Thursday, March 17, 2005

Wasn't I just talking about trains?

Yes, I was, although I must admit I was inspired by the Amtrak op-ed in the NY Post. Wednesday's WSJ has P.J. O'Rourke tackling the issue. I excerpted more than usual since it's a subscriber article, but not all of it. To read the rest, try going here. Yeeks- I've got to learn that link thing.,,SB111093850317180759,00.html%3Fmod%3Dopinion%26ojcontent%3Dotep

But here's the stuff that most interested and amused me.

Mass transit helps preserve nature in places like Yellowstone Park, the Everglades and the Arctic wilderness, because mass transit doesn't go there. Mass transit curtails urban sprawl. When you get to the end of the trolley tracks, you may want to move farther out into the suburbs, but you're going to need a lot of rails and ties and Irishmen with pickaxes. Plus there's something romantic about mass transit. Think Tony Bennett singing "Where little cable cars / Climb halfway to the stars." (And people say mass transit doesn't provide flexibility in travel plans!) Or the Kingston Trio and their impassioned protest of the five-cent Boston "T" fare increase, "The Man Who Never Returned." No doubt some lovely songs will be written about the Washington County, Ore., Wilsonville-to-Beaverton commuter rail line to be funded by the new transportation bill.

There are just two problems with mass transit. Nobody uses it, and it costs like hell. Only 4% of Americans take public transportation to work. Even in cities they don't do it. Less than 25% of commuters in the New York metropolitan area use public transportation. Elsewhere it's far less -- 9.5% in San Francisco-Oakland-San Jose, 1.8% in Dallas-Fort Worth. As for total travel in urban parts of America -- all the comings and goings for work, school, shopping, etc. -- 1.7 % of those trips are made on mass transit...

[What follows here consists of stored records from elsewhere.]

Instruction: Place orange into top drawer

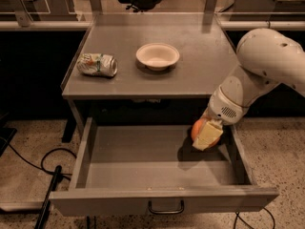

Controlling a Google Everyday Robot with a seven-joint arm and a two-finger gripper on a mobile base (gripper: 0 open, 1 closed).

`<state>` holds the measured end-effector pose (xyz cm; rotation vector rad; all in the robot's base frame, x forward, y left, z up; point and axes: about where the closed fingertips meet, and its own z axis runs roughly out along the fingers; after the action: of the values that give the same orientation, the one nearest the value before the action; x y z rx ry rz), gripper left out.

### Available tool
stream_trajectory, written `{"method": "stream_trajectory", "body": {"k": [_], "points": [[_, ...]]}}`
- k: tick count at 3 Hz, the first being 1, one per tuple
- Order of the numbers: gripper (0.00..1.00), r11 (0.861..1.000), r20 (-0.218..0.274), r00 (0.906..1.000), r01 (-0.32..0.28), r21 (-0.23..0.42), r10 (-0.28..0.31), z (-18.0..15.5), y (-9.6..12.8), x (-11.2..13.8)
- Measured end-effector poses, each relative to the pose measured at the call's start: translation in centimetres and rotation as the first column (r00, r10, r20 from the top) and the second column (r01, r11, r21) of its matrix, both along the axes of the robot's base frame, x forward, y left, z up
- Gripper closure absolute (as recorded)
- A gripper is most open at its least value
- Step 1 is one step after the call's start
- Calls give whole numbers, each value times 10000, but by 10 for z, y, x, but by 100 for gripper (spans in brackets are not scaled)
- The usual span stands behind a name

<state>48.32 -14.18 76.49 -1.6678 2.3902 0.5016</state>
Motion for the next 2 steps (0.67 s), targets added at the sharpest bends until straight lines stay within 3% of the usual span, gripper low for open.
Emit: {"method": "stream_trajectory", "body": {"k": [1,2], "points": [[100,10000,-162,9999,24,1,-24,-13,5,-4],[100,9982,-520,9970,554,-214,-565,-54,16,-9]]}}
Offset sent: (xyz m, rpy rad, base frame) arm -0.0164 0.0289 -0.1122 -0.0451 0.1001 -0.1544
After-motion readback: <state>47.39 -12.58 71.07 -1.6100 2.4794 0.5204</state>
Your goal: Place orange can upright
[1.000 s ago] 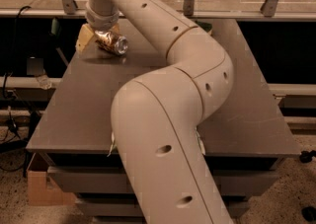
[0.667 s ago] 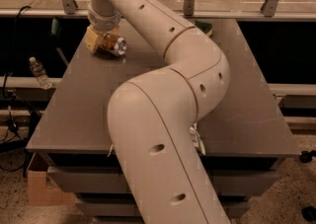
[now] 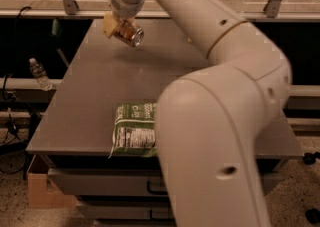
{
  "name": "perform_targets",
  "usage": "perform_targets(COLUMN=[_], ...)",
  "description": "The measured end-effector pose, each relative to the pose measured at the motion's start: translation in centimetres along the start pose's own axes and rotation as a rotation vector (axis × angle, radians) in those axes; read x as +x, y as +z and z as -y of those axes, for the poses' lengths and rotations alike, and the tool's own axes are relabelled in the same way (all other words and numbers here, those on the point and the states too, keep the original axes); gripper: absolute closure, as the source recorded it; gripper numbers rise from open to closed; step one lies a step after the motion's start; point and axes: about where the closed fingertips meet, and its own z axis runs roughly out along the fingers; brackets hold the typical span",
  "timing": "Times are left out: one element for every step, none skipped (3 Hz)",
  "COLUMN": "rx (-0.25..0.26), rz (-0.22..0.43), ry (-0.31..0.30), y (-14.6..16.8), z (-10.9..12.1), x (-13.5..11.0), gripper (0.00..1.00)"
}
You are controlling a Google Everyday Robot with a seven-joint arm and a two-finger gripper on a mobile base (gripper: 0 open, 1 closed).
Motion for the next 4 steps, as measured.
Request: perform_targets(rx=[-0.122, -0.242, -0.339, -0.421], rz=[0.234, 0.399, 0.556, 0.707], ry=[-0.076, -0.108, -0.132, -0.165], y=[-7.6, -12.2, -15.6, -17.7], z=[0.1, 1.2, 3.6, 5.3], x=[1.9, 5.0, 10.0, 15.2], gripper=[1.0, 1.0, 1.0, 1.0])
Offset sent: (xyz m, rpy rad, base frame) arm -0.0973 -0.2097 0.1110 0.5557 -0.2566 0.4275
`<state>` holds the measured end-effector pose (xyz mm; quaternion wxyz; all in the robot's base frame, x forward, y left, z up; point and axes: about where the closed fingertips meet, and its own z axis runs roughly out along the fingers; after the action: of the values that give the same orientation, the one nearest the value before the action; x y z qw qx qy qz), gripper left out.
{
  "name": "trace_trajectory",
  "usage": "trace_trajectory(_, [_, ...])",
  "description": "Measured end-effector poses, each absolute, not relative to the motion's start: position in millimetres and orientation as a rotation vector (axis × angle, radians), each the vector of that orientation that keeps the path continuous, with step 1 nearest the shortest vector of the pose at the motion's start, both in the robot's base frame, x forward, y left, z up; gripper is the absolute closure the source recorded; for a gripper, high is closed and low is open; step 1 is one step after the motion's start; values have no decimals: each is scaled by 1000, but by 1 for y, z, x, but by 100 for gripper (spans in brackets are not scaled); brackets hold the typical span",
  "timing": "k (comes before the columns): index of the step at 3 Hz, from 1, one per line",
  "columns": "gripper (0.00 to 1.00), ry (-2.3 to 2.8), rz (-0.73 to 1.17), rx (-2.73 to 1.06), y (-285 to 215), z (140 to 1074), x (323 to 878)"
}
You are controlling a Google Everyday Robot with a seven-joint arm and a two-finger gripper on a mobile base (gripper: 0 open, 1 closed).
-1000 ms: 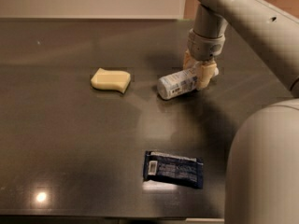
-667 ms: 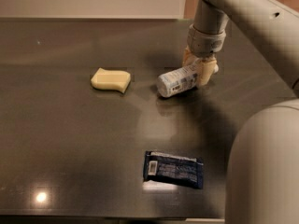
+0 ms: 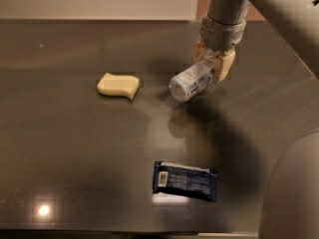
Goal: Place blue plastic bottle upright
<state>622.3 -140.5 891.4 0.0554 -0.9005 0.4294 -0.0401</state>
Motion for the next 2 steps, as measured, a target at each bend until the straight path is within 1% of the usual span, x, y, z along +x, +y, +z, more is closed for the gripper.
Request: trace_trajectory(2, [100, 882, -323, -2845, -126, 925, 613])
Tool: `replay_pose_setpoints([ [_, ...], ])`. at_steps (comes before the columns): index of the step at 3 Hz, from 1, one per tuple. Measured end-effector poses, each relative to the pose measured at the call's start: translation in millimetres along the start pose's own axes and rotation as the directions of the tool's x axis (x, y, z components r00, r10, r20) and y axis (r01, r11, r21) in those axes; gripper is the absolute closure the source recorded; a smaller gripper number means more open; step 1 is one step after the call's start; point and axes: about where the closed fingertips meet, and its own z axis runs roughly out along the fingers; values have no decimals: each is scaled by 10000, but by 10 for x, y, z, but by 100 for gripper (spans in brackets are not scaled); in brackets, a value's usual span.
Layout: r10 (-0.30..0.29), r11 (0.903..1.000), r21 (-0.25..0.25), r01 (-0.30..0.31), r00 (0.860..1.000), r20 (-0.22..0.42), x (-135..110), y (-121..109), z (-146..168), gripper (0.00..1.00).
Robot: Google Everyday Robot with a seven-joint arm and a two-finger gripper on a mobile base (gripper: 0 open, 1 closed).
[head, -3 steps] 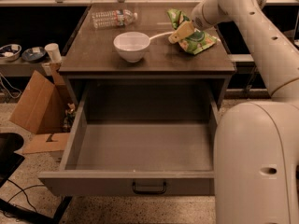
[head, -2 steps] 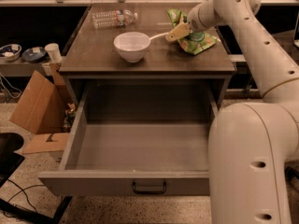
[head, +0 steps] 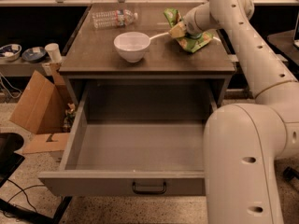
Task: Place green rice chip bag into top drawer
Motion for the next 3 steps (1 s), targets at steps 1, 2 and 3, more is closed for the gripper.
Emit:
replay_pose_setpoints([
  [1,-4,10000,0,4,10000,-3,0,0,-1,95],
  [2,-714,9974,-88,711,9964,-455,-79,-4,-109,100],
  [3,-2542,9671,-160,2541,9601,-1167,-429,-20,-623,100],
])
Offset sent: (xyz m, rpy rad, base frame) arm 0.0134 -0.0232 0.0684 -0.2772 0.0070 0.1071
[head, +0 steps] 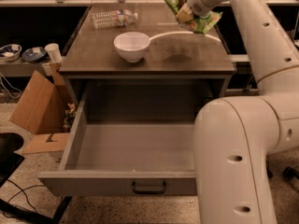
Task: Place green rice chip bag into top drawer
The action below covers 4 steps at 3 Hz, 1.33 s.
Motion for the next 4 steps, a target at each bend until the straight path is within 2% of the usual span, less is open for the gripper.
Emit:
replay_pose_setpoints([
  [1,-970,9953,47,970,9953,41,-258,-60,-719,100],
  [2,-822,9965,-173,823,9966,88,-263,6,-1398,100],
  [3,-265,9990,-349,278,9990,367,-108,149,-1843,100],
  [4,-125,9972,-739,131,9999,92,77,320,-1737,100],
])
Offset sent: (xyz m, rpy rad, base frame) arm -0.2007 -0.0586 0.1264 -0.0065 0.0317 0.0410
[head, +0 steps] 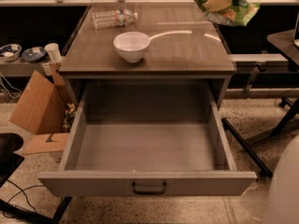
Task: Place green rice chip bag into top drawer
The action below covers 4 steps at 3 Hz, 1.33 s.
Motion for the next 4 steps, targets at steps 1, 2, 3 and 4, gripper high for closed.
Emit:
replay_pose_setpoints([
  [1,-13,10000,-53,14,10000,29,-7,24,19,100],
  [2,-20,9988,-491,40,9992,403,12,310,59,100],
  [3,-201,9998,0,204,9862,1644,-257,672,-494,100],
  [4,-13,10000,-54,29,9570,2901,-465,1180,-761,100],
])
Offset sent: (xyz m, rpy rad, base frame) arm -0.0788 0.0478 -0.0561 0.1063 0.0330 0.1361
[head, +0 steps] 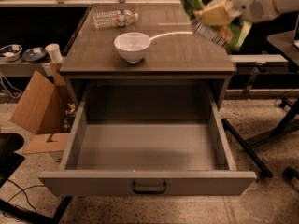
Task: Place green rice chip bag into top drawer
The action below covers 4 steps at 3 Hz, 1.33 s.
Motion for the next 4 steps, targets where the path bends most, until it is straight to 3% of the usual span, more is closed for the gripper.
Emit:
replay_pose_setpoints([
  [1,877,9916,-1016,-800,9934,740,69,692,181,100],
  [2,1562,9543,-2618,-1443,9874,253,362,1554,588,100],
  [3,1545,8991,-3798,-2175,9697,-1893,952,2273,1108,100],
  [4,869,8763,-4213,-2339,9367,-3393,1358,2509,1591,100],
])
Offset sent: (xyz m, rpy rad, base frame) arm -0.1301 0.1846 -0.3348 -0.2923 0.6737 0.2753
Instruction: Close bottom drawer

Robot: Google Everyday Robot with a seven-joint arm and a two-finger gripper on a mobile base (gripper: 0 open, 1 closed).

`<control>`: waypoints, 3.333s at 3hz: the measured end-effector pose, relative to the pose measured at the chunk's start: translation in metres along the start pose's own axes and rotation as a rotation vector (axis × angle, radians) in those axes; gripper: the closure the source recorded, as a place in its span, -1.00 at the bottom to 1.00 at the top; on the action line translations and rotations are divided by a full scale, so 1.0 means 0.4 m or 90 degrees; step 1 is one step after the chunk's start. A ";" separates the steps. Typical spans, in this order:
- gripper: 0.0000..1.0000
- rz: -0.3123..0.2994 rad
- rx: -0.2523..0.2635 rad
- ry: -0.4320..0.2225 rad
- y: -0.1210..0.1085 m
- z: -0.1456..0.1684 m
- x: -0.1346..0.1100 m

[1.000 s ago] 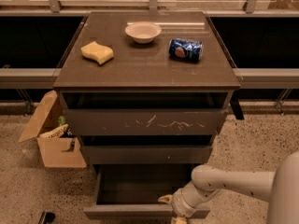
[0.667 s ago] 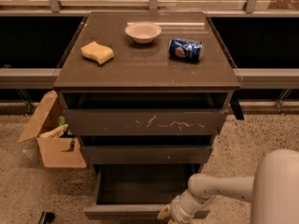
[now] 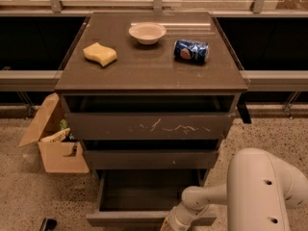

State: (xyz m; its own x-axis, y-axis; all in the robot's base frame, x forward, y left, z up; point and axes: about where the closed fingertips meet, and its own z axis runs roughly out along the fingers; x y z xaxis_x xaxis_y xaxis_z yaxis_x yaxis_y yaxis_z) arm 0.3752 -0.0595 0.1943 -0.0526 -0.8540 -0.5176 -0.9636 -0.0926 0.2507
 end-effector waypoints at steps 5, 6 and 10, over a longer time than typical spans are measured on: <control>-1.00 0.040 0.142 -0.034 -0.203 0.001 0.081; -1.00 0.032 0.141 -0.058 -0.277 -0.036 0.095; -1.00 0.027 0.303 -0.063 -0.379 -0.187 0.190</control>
Offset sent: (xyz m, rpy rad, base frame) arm 0.0477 -0.0077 -0.0437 -0.0089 -0.1041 -0.1502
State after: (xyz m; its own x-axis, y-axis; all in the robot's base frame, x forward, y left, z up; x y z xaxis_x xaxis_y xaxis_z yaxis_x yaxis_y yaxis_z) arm 0.5369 -0.1486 0.1784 -0.0963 -0.7975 -0.5956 -0.9718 0.2048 -0.1172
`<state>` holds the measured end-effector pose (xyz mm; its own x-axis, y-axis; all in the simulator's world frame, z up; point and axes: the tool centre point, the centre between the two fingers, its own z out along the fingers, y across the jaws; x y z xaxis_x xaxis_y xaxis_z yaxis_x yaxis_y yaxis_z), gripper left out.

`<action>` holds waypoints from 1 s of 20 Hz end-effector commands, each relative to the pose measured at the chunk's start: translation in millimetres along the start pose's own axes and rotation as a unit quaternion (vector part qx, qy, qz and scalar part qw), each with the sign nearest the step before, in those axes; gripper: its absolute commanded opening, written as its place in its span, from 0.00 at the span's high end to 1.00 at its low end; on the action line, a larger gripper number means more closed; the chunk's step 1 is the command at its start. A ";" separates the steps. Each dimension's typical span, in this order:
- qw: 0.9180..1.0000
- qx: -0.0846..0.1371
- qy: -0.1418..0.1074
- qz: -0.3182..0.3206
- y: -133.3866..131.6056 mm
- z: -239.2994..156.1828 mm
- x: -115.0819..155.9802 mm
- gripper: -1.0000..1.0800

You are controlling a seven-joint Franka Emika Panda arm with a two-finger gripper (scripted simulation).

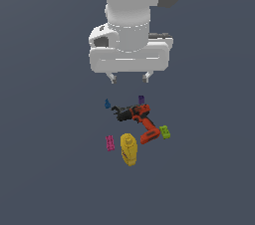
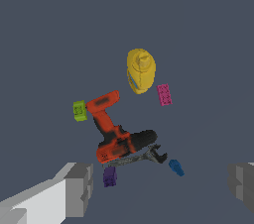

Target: Pick up a designated object from a clutter of objects.

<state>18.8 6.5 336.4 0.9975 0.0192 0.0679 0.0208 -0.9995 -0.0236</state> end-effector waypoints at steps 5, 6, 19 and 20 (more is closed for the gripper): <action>1.000 -0.001 -0.004 -0.011 10.6 28.7 14.7 0.04; 1.000 -0.001 -0.005 -0.014 12.9 35.0 17.6 0.04; 0.998 -0.005 -0.021 -0.059 56.9 160.1 54.2 0.04; 0.998 -0.005 -0.022 -0.063 60.6 171.1 55.7 0.04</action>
<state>83.3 -43.5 184.9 0.9906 0.1336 0.0295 0.1339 -0.9910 -0.0088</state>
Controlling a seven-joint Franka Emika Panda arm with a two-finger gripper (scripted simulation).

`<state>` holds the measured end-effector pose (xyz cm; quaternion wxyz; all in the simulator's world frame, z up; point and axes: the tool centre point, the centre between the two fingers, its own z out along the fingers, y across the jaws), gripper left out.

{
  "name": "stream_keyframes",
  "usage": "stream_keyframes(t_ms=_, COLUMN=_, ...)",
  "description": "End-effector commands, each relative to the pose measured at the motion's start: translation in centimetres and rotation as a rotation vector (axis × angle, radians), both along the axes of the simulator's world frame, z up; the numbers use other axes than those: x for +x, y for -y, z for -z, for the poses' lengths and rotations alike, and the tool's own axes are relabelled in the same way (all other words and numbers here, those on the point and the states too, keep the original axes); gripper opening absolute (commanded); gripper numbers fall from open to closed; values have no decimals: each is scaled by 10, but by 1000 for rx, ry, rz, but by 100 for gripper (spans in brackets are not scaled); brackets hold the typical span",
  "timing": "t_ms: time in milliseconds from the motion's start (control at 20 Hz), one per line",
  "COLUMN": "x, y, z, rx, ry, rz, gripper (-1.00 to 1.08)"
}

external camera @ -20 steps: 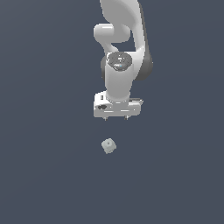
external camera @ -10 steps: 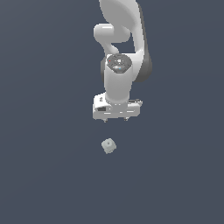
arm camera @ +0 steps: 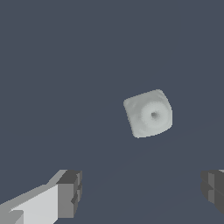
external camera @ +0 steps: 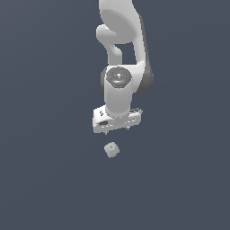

The Heritage Foundation says, "There isn't a single light rail transit system in America in which fares paid by the passengers cover the cost of their own rides."

P.J. suggests with the $19 spent per trip on the Hiawatha, we could lease the passengers BMWs. He also suggests turning the trains into thrill rides through even shoddier maintenance and regressing to 1970s subway policing standards. And of course, he notes we could employ the catch all for municiapl finding shortfalls: slot machines on the buses.

I didn't know that not a single, stinking one pays for itself. If that's true, it makes the train just another public works sinkhole, which disappoints me. But the number of NY commuters who use the train seems low at 25%, of course including the outer boroughs, maybe it's understandable. However, that still makes at least a million people on NY Public Transit. Nobody can make that turn a profit, or use some fancy numbers to justify how the added commerce in Snapple and newspapers sold near the train floods dollars into the local economy? What about the social savings from private charity extended toward bongo players and M&M shills who won't sell their last box?

Is it so wrong to want trains? If Florida can waste federal dough on "golf awareness" programs, why can't I have trains? Choo-Choo. It's a bittersweet choo as I face the fact$.